A text area where you enter usernames (one per line) that should always be blocked from logging in. This is useful for blocking common attack targets like "admin" or "administrator" if those are not real accounts on your site, or for blocking known compromised usernames.

Login Attempts Log

This page does not contain settings. It displays a table of login attempts tracked by the brute force protection module, showing the Date, IP address, the username the attacker tried, the Gateway (how the login was attempted), and an Action column. Locked entries show an Unlock button that lets you manually release a locked-out IP before the lockout period expires. Entries also show whether they have expired naturally or been manually unlocked. The table is empty until you enable brute force protection and failed login attempts occur.

Error Log

This page does not contain settings. It displays a scrollable viewer showing the plugin's internal error log. Two action buttons are available: Export Debug Information downloads the log as a file you can send to support, and Clean-up Logs permanently deletes all log entries.

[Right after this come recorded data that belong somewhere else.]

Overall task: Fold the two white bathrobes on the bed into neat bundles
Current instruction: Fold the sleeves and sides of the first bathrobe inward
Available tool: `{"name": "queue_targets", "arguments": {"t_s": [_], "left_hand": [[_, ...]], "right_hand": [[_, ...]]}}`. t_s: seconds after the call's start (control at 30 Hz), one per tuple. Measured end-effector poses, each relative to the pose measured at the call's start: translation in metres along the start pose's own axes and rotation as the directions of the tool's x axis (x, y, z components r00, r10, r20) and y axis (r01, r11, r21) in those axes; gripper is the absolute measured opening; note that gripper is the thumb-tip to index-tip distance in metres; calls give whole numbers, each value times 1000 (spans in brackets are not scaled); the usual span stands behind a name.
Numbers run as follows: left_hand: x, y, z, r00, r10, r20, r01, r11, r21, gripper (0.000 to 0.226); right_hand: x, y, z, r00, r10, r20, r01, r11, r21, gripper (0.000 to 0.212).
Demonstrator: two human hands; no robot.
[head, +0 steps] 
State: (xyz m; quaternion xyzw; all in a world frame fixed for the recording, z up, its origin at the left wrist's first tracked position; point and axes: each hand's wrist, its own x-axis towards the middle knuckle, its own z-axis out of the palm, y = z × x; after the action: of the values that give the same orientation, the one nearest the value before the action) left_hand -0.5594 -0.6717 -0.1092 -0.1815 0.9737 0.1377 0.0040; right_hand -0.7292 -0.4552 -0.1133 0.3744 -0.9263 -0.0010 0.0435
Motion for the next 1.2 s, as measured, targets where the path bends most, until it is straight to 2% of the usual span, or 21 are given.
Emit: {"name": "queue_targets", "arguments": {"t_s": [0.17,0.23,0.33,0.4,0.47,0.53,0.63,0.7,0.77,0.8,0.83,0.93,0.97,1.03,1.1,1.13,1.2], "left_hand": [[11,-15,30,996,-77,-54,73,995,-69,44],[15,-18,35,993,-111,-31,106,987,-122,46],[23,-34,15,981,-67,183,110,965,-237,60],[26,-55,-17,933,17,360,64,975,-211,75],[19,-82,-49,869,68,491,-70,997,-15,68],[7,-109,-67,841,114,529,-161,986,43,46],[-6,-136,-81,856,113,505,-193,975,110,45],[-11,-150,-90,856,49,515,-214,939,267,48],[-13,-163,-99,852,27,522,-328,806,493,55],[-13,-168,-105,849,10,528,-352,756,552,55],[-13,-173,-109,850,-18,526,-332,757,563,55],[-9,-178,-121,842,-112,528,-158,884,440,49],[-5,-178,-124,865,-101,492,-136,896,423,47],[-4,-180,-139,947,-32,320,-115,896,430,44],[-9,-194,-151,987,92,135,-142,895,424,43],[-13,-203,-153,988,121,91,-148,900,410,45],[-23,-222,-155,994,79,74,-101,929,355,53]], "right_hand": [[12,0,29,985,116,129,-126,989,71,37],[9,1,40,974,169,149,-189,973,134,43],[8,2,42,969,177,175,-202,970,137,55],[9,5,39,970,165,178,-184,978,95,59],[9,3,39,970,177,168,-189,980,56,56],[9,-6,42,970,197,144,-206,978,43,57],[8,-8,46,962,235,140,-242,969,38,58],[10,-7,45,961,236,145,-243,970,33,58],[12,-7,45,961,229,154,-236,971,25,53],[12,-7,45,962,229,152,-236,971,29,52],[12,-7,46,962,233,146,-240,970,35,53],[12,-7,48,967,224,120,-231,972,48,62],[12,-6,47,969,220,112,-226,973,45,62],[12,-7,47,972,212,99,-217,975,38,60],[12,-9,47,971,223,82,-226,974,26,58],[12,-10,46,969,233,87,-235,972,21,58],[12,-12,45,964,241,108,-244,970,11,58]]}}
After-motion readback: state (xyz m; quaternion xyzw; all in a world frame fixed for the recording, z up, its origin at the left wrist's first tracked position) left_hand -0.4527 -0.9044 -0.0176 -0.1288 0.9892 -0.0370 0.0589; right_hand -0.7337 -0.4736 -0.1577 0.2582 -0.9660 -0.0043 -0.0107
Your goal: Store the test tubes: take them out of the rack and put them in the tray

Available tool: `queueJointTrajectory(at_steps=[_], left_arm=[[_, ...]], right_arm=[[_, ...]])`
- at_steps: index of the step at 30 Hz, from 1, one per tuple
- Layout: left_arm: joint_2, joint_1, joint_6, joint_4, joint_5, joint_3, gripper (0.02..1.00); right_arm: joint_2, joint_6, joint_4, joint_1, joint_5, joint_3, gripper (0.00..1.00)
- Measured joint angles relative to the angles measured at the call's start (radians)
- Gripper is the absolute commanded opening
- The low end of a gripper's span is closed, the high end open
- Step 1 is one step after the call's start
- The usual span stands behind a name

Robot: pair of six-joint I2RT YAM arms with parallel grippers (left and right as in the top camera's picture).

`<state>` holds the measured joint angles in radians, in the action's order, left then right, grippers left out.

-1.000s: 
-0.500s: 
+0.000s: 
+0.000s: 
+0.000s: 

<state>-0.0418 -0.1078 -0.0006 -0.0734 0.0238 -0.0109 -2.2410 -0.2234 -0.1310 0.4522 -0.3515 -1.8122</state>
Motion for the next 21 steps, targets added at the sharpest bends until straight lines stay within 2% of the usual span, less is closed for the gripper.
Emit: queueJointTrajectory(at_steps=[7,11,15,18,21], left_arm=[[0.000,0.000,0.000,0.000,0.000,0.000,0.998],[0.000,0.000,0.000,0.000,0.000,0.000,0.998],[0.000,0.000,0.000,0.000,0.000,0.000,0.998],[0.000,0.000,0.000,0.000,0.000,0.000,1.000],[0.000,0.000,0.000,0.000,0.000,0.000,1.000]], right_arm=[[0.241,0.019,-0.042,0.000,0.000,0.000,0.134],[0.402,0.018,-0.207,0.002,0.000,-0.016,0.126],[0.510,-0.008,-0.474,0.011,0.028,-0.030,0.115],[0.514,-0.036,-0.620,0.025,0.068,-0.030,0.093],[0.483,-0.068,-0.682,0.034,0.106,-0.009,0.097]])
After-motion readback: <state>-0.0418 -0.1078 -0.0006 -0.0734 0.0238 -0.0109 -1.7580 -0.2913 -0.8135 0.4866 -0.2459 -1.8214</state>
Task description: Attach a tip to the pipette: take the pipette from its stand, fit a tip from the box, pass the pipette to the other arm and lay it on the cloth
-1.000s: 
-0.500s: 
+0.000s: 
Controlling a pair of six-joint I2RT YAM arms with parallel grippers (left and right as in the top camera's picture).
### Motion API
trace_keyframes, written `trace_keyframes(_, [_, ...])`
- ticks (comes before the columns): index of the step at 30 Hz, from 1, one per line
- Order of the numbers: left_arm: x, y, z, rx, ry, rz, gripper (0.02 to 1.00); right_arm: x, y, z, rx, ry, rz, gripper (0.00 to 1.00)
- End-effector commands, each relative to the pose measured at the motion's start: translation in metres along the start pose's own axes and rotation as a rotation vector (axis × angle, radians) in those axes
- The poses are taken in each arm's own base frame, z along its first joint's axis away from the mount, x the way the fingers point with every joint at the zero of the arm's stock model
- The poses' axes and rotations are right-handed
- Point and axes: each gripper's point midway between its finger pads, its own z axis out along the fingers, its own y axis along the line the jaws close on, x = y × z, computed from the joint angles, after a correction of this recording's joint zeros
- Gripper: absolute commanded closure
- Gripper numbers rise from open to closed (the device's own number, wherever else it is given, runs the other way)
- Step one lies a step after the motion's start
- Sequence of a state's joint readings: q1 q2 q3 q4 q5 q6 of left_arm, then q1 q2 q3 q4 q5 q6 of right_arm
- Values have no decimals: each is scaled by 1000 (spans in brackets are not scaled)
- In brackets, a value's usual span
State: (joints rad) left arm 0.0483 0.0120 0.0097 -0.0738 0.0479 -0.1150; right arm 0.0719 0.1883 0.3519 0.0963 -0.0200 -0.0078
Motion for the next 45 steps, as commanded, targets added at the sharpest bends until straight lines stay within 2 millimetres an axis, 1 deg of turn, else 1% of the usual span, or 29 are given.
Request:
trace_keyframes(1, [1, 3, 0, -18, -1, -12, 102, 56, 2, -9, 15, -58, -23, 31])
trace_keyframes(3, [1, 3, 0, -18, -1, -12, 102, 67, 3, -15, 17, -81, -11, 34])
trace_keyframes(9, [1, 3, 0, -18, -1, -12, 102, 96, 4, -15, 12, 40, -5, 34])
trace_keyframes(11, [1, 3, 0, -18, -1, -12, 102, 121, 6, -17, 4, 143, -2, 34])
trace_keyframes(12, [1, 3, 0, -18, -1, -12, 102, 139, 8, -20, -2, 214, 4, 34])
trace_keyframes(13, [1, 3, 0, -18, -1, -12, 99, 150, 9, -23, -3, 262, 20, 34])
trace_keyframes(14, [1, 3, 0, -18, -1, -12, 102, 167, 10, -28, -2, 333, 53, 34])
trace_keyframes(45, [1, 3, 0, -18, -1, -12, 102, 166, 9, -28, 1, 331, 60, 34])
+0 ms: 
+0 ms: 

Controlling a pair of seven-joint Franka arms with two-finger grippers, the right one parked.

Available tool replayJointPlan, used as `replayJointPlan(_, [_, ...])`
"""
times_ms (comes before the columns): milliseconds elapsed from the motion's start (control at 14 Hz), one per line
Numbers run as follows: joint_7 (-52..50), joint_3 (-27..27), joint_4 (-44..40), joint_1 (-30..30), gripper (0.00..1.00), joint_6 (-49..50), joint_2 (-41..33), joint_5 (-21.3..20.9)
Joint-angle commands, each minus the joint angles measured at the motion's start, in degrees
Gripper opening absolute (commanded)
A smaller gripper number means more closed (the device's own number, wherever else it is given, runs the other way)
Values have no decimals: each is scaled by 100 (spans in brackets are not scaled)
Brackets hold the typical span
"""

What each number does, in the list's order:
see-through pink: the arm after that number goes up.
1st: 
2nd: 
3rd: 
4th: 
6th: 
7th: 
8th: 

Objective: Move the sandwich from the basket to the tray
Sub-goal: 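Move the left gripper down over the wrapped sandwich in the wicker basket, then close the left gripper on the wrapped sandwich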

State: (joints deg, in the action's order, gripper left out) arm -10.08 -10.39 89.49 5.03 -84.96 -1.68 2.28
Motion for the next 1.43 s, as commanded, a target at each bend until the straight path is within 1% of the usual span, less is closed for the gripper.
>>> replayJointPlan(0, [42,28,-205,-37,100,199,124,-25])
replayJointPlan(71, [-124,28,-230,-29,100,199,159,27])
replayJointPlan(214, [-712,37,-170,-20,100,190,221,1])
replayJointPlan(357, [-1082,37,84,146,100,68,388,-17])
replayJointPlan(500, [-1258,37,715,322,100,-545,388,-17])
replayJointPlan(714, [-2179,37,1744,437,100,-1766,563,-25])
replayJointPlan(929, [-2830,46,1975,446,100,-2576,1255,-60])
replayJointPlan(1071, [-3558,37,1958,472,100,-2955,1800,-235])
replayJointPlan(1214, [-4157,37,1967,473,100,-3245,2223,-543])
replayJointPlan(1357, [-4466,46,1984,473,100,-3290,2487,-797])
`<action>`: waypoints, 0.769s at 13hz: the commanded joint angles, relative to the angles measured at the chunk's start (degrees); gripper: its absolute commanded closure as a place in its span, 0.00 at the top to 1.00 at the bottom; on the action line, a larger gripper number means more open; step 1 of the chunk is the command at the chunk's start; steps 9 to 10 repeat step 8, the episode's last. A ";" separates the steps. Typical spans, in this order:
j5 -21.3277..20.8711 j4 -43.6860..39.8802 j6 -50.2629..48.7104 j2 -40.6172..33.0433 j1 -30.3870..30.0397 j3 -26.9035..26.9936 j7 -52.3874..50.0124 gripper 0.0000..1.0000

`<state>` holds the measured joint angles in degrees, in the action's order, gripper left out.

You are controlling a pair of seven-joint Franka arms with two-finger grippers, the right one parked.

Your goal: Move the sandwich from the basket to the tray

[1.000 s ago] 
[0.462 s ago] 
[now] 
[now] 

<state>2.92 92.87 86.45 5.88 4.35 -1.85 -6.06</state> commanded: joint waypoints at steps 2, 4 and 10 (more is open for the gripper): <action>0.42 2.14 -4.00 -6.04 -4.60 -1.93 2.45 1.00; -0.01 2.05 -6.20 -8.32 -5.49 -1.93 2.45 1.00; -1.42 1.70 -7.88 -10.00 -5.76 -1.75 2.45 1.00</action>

The clean-up button also shows the current log file size.

Settings

License

If the premium plugin is installed, this section shows your license status (Active or Inactive) and a field to enter or view your license key. When the license is inactive, enter your key and click Activate to unlock premium features. When active, the key is masked and a Deactivate button is available. If the premium plugin is not installed, this section shows an upgrade banner with a Get Premium button linking to the purchase page.

Advanced settings

Complete Uninstall

When enabled, deleting the plugin from the WordPress Plugins page also removes all of its settings and data from the database. Leave this off if you plan to reinstall the plugin later and want to keep your configuration. Enable it only when you are permanently removing the plugin and want a clean uninstall.

Send anonymous usage data

When enabled, the plugin shares anonymous usage statistics with the developer to help improve the product. No personal data is collected and data is never shared with third parties. You can safely disable this if you prefer not to share any data.

Import/Export

Import/Export settings

A text area that displays all current plugin settings in JSON format. To export your settings, copy the JSON content and save it. To import settings from another site, paste the JSON into this field and click Import options. The import and export exclude site-specific values such as backup storage credentials, backup status, and privacy policy page references, so these will not transfer between sites.